• WORK ORDER
Look through the listing below and report every line that contains "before".

=== SUPPLIED DATA ===

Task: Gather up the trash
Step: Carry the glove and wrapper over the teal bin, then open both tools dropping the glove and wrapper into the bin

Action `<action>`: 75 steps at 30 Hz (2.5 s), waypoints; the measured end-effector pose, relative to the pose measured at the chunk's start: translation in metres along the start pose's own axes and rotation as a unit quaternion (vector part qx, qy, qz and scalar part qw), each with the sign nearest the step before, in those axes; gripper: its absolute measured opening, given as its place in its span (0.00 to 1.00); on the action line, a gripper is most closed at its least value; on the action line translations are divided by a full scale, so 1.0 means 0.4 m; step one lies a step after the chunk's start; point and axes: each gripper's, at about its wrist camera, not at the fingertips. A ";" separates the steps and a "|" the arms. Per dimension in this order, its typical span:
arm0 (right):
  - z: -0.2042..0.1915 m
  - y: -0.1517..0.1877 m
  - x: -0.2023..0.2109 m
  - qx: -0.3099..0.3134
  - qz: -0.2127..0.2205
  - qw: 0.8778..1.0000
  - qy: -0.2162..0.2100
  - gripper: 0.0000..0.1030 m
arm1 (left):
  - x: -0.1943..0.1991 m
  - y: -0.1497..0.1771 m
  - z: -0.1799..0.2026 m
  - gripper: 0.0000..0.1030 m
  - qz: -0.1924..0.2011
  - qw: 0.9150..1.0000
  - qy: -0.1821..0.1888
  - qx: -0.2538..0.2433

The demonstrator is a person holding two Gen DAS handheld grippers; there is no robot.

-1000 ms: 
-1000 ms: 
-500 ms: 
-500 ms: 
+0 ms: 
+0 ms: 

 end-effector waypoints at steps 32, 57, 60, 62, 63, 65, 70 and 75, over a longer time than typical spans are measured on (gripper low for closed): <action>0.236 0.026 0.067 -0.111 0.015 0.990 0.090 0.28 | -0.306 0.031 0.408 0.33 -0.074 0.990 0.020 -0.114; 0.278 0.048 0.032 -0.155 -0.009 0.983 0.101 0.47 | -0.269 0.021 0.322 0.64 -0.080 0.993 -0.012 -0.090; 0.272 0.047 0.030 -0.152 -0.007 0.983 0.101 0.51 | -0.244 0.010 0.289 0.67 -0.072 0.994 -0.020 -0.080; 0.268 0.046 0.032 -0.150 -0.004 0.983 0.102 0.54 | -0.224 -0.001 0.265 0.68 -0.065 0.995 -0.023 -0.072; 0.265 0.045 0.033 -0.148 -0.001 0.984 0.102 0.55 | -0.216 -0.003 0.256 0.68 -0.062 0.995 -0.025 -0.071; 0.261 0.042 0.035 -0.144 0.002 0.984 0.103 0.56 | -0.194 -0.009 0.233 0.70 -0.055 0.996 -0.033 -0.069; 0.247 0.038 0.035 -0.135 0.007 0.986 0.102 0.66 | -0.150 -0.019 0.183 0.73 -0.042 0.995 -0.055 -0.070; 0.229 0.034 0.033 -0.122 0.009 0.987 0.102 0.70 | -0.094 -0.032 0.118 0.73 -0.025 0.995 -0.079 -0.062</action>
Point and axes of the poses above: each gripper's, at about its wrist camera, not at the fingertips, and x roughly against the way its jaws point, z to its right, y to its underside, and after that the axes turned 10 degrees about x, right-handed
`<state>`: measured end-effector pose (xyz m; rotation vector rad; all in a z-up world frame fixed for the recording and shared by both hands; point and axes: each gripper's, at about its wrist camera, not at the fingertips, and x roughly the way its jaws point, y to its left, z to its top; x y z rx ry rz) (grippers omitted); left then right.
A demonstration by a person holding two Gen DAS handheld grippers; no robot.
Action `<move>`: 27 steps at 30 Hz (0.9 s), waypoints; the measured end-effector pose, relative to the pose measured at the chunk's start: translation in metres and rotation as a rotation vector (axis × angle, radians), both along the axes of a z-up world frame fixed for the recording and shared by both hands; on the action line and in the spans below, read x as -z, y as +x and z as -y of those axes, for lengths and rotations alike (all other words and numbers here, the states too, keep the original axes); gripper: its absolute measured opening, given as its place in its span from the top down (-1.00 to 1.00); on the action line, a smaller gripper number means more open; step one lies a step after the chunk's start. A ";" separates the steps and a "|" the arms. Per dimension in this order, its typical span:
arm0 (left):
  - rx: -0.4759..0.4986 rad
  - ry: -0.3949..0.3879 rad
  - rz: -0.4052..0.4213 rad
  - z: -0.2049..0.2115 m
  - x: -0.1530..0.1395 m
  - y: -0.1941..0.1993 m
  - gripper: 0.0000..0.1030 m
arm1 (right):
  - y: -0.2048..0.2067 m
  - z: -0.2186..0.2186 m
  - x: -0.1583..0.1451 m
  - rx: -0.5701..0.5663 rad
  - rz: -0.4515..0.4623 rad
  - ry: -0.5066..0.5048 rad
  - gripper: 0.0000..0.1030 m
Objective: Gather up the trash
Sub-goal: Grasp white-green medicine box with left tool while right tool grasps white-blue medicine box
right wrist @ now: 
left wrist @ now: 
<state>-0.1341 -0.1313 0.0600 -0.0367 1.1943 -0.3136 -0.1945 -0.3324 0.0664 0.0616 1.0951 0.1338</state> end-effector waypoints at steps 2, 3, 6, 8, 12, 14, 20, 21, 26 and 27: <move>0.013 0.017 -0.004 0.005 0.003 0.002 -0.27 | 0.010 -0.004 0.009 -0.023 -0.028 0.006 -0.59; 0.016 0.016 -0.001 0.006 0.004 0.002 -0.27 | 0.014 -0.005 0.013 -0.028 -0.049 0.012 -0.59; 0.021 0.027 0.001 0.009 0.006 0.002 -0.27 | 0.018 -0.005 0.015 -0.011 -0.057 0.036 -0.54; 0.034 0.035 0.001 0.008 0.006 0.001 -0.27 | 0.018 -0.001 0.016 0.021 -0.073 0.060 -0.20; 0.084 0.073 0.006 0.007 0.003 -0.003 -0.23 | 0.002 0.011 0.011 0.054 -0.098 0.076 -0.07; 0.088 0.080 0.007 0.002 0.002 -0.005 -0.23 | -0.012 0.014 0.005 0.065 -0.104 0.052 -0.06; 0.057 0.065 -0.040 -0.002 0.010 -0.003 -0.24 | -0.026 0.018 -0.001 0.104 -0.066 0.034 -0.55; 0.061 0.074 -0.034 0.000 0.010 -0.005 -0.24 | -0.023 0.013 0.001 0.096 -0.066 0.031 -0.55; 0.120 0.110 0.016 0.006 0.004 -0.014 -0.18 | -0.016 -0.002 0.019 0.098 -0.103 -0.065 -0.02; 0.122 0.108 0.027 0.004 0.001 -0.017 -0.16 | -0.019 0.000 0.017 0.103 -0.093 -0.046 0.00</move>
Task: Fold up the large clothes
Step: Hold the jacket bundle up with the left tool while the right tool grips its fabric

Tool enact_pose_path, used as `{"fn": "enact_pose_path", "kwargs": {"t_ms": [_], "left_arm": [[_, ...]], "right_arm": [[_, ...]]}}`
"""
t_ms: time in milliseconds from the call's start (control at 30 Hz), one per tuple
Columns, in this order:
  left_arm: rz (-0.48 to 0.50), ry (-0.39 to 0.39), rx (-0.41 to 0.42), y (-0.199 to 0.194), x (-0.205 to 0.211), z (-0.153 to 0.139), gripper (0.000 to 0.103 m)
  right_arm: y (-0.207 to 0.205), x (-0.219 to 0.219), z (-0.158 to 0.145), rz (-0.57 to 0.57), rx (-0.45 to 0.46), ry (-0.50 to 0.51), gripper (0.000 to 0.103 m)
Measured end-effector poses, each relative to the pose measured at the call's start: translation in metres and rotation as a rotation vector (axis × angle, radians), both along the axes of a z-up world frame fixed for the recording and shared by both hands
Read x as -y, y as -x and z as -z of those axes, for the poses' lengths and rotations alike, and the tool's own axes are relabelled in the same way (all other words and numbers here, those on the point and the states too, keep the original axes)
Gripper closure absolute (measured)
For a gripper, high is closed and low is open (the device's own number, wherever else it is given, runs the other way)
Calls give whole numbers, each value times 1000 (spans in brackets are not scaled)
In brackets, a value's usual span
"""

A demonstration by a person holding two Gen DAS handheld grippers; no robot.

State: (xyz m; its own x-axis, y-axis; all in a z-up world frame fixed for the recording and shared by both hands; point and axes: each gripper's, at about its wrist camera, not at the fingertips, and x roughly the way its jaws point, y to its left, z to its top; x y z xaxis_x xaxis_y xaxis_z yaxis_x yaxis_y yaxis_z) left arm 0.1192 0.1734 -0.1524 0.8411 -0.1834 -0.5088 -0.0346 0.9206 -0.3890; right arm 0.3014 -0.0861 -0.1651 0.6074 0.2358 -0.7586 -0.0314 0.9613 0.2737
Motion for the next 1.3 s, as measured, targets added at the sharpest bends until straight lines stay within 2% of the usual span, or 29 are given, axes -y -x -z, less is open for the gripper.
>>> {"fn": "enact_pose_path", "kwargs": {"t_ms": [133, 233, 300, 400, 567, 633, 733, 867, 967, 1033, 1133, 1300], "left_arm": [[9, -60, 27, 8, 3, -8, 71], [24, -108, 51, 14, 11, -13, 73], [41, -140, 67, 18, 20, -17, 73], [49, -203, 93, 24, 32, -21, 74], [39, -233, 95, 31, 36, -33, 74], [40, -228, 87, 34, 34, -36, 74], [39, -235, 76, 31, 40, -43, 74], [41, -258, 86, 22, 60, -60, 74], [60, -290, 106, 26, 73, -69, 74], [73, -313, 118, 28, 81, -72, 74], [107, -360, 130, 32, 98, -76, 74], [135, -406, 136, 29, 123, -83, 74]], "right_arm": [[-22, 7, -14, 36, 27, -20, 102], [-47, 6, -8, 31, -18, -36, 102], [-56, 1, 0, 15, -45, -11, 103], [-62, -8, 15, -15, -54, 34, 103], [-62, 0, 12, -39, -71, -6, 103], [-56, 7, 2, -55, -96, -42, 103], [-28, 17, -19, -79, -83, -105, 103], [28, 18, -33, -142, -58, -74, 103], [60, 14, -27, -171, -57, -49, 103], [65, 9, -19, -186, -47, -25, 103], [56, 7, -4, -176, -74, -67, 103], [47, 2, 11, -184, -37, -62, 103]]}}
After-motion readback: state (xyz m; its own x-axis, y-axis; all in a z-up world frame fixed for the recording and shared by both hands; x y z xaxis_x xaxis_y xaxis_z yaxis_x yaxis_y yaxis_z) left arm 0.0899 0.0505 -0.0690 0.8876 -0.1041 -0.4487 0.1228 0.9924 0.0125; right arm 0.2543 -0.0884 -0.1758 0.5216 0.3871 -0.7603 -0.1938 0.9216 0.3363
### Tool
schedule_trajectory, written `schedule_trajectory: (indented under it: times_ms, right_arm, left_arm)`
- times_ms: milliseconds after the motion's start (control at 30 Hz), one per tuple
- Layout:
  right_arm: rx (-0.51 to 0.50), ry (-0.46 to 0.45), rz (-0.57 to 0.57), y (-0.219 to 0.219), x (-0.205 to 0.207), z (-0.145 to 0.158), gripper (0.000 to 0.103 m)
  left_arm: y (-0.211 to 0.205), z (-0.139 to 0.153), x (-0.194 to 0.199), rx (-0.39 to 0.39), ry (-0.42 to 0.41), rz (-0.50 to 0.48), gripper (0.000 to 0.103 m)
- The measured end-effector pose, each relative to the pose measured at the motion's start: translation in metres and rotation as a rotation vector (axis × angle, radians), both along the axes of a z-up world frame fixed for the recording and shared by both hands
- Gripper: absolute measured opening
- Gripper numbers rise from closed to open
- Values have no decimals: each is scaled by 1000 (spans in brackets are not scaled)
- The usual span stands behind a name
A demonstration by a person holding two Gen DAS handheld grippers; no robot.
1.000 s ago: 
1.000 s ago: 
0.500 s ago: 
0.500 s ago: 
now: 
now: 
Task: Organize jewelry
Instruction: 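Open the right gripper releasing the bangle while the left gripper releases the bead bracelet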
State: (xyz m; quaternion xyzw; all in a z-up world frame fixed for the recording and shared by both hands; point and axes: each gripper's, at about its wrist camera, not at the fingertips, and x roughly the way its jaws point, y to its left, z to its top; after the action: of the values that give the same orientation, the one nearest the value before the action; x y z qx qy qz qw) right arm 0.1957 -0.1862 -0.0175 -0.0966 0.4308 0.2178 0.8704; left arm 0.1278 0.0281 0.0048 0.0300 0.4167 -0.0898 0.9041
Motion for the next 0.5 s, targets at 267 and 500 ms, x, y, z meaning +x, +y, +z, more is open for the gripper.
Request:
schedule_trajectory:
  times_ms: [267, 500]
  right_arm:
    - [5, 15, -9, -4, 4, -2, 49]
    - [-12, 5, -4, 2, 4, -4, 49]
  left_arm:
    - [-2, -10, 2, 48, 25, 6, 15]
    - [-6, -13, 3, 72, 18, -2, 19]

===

• ANSWER TO THE PROBLEM
Action `<action>`: 75 steps at 30 Hz (2.5 s), waypoints; the measured end-effector pose, relative to the pose measured at the chunk's start: translation in metres along the start pose's own axes and rotation as a unit quaternion (vector part qx, qy, qz and scalar part qw), each with the sign nearest the step before, in those axes; gripper: its absolute measured opening, given as its place in its span (0.00 to 1.00); on the action line, a gripper is most closed at its least value; on the action line translations are divided by a full scale, so 1.0 means 0.4 m; step one lies a step after the chunk's start; point and axes: each gripper's, at about its wrist camera, not at the fingertips. A ";" separates the steps and a "|" the arms. Per dimension in this order, its typical span:
State: (xyz m; quaternion xyzw; all in a z-up world frame fixed for the recording and shared by both hands; point and axes: each gripper's, at about its wrist camera, not at the fingertips, and x roughly the way its jaws point, y to its left, z to its top; after the action: of the values that give the same orientation, the one nearest the value before the action; x y z qx qy qz qw) right arm 0.1957 -0.1862 -0.0175 -0.0966 0.4308 0.2178 0.8704; left arm 0.1278 0.0281 0.0048 0.0300 0.4167 -0.0898 0.9041

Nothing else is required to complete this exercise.